[Opening RECORDS FOR THIS TASK section]

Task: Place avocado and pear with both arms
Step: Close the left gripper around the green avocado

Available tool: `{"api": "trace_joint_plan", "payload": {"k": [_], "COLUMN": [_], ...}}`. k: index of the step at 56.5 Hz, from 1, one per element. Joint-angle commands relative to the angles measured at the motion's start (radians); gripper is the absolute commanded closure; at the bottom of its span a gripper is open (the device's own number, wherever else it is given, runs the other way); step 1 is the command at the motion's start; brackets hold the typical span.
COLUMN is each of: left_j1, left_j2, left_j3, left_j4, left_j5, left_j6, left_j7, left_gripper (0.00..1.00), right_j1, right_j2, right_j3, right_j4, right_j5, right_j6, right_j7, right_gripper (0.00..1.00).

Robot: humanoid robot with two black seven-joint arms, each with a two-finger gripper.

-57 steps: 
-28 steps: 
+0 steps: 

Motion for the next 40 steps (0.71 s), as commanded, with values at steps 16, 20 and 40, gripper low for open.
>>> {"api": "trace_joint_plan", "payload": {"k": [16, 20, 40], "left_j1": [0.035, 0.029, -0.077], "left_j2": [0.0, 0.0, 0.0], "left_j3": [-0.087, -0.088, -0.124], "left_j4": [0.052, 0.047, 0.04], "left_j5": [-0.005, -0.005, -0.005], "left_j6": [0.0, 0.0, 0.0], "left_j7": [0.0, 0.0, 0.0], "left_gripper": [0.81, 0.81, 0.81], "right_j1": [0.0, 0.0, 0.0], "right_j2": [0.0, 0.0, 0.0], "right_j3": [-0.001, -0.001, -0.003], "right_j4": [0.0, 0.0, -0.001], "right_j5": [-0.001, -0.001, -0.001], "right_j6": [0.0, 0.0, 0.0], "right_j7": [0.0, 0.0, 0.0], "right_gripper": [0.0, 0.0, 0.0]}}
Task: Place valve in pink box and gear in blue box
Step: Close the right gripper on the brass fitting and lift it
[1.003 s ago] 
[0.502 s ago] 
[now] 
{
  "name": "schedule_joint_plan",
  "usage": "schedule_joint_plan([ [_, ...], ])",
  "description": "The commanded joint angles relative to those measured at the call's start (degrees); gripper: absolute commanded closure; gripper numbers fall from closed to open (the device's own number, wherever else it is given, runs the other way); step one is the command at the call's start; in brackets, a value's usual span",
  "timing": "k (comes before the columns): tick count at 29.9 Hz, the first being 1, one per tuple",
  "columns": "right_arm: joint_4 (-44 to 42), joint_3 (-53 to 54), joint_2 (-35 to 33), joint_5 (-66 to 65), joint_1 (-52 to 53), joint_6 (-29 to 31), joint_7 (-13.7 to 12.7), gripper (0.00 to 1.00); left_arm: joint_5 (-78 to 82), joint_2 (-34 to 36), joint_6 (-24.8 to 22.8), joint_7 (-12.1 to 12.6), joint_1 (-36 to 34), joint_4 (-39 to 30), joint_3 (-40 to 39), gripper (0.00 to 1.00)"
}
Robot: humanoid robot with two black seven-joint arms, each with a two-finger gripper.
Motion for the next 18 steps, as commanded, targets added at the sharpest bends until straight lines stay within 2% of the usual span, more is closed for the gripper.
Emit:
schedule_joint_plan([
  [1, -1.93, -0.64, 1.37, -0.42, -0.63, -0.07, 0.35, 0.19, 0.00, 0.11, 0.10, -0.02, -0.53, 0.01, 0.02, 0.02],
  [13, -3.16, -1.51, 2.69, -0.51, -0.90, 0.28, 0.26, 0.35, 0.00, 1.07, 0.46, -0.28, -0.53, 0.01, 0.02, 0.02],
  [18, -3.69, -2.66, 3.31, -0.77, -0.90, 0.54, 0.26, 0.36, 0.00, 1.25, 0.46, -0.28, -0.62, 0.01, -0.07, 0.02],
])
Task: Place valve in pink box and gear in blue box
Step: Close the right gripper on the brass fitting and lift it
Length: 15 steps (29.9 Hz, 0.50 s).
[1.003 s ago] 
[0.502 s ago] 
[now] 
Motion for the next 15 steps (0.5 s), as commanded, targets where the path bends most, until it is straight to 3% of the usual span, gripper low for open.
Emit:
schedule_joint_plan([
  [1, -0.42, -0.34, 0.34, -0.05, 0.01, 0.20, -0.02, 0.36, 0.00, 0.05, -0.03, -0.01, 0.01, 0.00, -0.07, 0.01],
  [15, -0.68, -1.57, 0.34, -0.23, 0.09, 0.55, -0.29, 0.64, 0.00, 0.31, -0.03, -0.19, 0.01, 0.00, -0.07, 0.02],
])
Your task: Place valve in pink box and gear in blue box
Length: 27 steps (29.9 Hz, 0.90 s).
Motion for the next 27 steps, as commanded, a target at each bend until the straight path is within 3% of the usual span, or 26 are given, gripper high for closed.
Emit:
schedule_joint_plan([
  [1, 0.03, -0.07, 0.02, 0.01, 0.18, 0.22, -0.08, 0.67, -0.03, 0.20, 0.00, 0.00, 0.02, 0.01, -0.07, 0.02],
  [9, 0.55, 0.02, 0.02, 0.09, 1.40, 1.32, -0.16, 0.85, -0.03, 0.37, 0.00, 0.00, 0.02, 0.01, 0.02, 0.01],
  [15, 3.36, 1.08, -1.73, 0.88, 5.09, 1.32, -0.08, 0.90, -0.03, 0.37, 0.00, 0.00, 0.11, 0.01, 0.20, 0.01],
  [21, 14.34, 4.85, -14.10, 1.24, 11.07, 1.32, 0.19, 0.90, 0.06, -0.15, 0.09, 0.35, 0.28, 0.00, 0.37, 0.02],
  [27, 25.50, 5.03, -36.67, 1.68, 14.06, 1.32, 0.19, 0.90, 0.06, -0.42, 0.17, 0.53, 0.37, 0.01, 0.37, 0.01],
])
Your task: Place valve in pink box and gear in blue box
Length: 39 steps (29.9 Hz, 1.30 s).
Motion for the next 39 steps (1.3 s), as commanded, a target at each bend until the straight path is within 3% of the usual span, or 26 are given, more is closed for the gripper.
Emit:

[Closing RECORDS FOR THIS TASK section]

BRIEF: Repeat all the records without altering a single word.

ANSWER SPACE:
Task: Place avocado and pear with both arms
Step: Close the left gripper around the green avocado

Available tool: `{"api": "trace_joint_plan", "payload": {"k": [_], "COLUMN": [_], ...}}`. k: index of the step at 56.5 Hz, from 1, one per element. Joint-angle commands relative to the angles measured at the motion's start (radians); gripper is the absolute commanded closure; at the bottom of its span a gripper is open (the device's own number, wherever else it is given, runs the other way); step 1 is the command at the motion's start; brackets hold the typical span.
COLUMN is each of: left_j1, left_j2, left_j3, left_j4, left_j5, left_j6, left_j7, left_gripper (0.00..1.00), right_j1, right_j2, right_j3, right_j4, right_j5, right_j6, right_j7, right_gripper (0.00..1.00).

Robot: humanoid robot with two black seven-joint arms, each with a two-finger gripper.

-57 steps: 
-28 steps: 
+0 steps: 

Motion for the next 40 steps (0.71 s), as commanded, with values at steps 16, 20 and 40, gripper low for open.
>>> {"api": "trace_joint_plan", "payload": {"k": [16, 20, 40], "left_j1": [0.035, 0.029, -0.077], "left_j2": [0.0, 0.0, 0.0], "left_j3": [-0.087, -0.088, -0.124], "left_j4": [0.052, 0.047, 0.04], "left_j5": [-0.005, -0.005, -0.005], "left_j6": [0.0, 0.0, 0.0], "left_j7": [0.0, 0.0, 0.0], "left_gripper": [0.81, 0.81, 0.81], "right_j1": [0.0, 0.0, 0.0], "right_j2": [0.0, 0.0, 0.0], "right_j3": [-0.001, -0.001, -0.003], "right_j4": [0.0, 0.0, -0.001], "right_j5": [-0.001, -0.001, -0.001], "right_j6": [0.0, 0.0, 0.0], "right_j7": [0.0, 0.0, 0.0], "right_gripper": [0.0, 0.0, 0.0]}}
Task: Place valve in pink box and gear in blue box
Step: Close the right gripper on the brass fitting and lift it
[1.003 s ago] 
[0.502 s ago] 
[now] 
{
  "name": "schedule_joint_plan",
  "usage": "schedule_joint_plan([ [_, ...], ])",
  "description": "The commanded joint angles relative to those measured at the call's start (degrees); gripper: absolute commanded closure; gripper numbers fall from closed to open (the device's own number, wherever else it is given, runs the other way); step one is the command at the call's start; in brackets, a value's usual span",
  "timing": "k (comes before the columns): tick count at 29.9 Hz, the first being 1, one per tuple",
  "columns": "right_arm: joint_4 (-44 to 42), joint_3 (-53 to 54), joint_2 (-35 to 33), joint_5 (-66 to 65), joint_1 (-52 to 53), joint_6 (-29 to 31), joint_7 (-13.7 to 12.7), gripper (0.00 to 1.00); left_arm: joint_5 (-78 to 82), joint_2 (-34 to 36), joint_6 (-24.8 to 22.8), joint_7 (-12.1 to 12.6), joint_1 (-36 to 34), joint_4 (-39 to 30), joint_3 (-40 to 39), gripper (0.00 to 1.00)"
}
Robot: humanoid robot with two black seven-joint arms, each with a two-finger gripper.
Motion for the next 18 steps, as commanded, targets added at the sharpest bends until straight lines stay within 2% of the usual span, more is closed for the gripper.
Emit:
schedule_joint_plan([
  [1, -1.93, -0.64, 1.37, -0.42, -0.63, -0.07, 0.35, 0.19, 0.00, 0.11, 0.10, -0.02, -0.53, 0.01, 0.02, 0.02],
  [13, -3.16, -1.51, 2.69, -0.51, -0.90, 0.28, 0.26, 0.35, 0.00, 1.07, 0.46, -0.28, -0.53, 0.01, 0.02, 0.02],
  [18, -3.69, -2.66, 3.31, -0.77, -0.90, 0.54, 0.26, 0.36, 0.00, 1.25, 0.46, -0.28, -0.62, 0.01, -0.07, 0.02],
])
Task: Place valve in pink box and gear in blue box
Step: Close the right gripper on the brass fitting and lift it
Length: 15 steps (29.9 Hz, 0.50 s).
[1.003 s ago] 
[0.502 s ago] 
[now] 
Motion for the next 15 steps (0.5 s), as commanded, targets where the path bends most, until it is straight to 3% of the usual span, gripper low for open.
Emit:
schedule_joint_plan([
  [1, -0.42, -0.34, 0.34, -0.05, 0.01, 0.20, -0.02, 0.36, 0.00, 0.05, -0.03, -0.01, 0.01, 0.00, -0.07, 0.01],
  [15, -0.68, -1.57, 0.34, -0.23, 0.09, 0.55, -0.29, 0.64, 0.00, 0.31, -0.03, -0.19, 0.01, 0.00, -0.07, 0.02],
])
Your task: Place valve in pink box and gear in blue box
Length: 27 steps (29.9 Hz, 0.90 s).
Motion for the next 27 steps, as commanded, a target at each bend until the straight path is within 3% of the usual span, or 26 are given, gripper high for closed.
Emit:
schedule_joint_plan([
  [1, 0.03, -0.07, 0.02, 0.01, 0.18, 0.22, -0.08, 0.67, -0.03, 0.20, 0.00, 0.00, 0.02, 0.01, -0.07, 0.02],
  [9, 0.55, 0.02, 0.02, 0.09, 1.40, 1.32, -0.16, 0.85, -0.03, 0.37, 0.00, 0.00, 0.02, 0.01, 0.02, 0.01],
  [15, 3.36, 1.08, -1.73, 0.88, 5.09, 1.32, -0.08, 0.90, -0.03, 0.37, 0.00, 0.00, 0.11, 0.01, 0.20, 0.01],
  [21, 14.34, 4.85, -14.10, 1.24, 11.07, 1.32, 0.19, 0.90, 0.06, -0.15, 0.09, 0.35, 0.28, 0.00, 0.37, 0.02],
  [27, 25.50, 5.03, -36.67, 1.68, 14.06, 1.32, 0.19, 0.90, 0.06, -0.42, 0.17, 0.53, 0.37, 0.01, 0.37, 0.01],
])
Your task: Place valve in pink box and gear in blue box
Length: 39 steps (29.9 Hz, 1.30 s).
Motion for the next 39 steps (1.3 s), as commanded, a target at each bend until the straight path is within 3% of the usual span, or 26 are given, more is closed for the gripper.
Emit:

The answer has nothing more to it.